Il faut, au contraire, dès leurs premiers contacts avec la piste, apprendre aux jeunes à prendre un bon départ, qui est une condition sine qua non de ses succès futurs. Les conseils élémentaires qui suivent nous paraissent l’A. B. C du problème, auxquels le sprinter, devenu champion, apportera selon sa morphologie propre les modifications qu’il éprouvera utiles si besoin. Ce problème consiste à obtenir l’instantanéité du passage de la position « non contractée » qui précède le départ au rendement maximum et immédiat qu’il devra réaliser dès le coup de pistolet. À la détente musculaire optimum s’ajoute donc l’adaptation psychique nécessaire. Car le départ d’une grande épreuve comporte une certaine émotion, d’autant plus que le sprinter de classe est souvent un grand nerveux, qui va jouer dans une épreuve de quelques secondes le fruit de longs mois de travail. Il relève aussi d’une sorte d’aérodynamique, si j’ose comparer le châssis humain à celui d’une automobile ou d’un avion.

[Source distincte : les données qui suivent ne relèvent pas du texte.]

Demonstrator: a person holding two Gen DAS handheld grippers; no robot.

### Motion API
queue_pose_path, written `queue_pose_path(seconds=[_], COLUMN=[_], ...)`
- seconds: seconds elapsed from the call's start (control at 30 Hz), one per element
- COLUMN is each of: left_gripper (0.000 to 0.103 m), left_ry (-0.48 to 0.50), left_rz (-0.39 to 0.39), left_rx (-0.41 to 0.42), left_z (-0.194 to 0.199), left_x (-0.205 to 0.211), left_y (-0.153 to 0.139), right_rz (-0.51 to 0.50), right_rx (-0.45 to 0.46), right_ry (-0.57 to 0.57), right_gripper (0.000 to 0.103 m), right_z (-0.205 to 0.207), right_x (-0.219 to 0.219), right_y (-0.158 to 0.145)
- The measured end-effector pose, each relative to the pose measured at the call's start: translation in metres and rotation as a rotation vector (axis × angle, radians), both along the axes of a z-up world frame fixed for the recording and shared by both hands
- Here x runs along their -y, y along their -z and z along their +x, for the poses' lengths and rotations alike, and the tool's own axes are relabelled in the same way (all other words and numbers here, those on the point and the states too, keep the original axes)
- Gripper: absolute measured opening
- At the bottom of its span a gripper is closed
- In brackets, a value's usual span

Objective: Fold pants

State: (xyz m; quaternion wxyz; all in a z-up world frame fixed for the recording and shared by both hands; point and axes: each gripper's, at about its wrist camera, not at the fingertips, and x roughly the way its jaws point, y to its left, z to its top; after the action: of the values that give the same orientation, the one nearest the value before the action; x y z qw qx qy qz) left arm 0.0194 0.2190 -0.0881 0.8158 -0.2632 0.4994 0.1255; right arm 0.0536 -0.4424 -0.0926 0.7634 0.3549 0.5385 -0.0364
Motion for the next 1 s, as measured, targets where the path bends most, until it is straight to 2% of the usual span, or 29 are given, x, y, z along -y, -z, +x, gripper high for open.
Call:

La position de départ dite « à l’américaine », quasi unanimement adoptée, est bien connue : s’accroupir sur le sol, en arrière de la ligne de départ. Le genou droit repose sur le sol, sur la même ligne que les mains, le pied droit piquant le sol de la pointe. Cette flexion du pied, qui « casse la semelle », a pour but de le fixer et d’éviter le dérapage au moment de la détente. La jambe gauche est fléchie au maximum, le genou venant au contact de la poitrine, le pied gauche reposant sur le sol, presque à plat, le talon légèrement surélevé. Le corps, dont le poids se porterait ainsi en avant, est étayé par les deux mains, les doigts tendus ou légèrement fléchis servant de point d’appui. Cette position est celle à observer au premier commandement du starter : « Préparez-vous », qui ne doit pas excéder une demi-minute.

Au deuxième commandement : « Attention », ou bien « Prêts ! », l’homme se soulève en décollant du sol son genou droit et en s’élevant légèrement sur les mains. Il se trouve ainsi en équilibre instable, prêt à tomber en avant.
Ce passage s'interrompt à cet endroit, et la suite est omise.